#### Requirement
Somewhere below are a line with "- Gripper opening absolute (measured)" and a later line with "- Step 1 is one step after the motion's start". Output exactly those lines and all lines between them.

++++++++++++++++++++

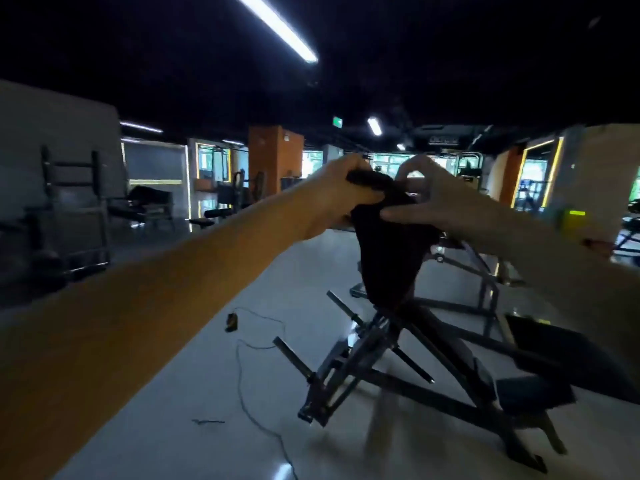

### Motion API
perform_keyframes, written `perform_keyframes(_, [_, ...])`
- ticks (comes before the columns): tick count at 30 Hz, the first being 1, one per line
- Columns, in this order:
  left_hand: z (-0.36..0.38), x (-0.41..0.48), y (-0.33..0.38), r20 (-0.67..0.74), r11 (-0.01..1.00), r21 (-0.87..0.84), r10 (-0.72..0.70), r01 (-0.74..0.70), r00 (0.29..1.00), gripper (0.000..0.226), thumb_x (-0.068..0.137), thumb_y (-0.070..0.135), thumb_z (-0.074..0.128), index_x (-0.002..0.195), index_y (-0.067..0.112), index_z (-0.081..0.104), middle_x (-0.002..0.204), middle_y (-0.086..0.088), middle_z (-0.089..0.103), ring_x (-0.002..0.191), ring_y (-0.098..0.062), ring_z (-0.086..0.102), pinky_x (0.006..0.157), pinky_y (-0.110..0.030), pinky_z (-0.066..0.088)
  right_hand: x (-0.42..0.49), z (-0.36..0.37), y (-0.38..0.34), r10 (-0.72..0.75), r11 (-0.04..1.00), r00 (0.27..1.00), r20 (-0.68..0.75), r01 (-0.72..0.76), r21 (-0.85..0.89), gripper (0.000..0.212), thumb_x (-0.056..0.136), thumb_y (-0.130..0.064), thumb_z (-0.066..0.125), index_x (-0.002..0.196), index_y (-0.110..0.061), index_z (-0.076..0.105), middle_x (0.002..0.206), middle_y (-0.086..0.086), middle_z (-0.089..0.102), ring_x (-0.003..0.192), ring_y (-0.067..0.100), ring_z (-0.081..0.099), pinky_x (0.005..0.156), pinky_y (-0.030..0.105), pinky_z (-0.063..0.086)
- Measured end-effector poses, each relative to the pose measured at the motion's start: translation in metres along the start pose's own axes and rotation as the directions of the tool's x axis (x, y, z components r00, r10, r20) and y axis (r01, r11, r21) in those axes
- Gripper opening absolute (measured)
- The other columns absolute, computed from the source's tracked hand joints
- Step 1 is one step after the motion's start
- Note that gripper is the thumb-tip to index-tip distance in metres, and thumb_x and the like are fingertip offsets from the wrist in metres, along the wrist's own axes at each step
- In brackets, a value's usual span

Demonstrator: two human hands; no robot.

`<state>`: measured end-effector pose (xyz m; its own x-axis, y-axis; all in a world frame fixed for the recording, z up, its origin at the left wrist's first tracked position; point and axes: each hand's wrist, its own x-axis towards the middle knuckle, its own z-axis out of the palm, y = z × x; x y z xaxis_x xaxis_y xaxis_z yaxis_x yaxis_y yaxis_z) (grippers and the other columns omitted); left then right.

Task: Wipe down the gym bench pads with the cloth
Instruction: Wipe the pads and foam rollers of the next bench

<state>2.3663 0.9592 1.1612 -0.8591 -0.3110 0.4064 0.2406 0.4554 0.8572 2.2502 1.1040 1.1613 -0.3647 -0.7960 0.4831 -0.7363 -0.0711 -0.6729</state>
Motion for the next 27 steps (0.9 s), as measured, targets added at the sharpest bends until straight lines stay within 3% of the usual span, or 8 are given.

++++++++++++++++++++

#### Task solution
- Gripper opening absolute (measured)
- The other columns absolute, computed from the source's tracked hand joints
- Step 1 is one step after the motion's start

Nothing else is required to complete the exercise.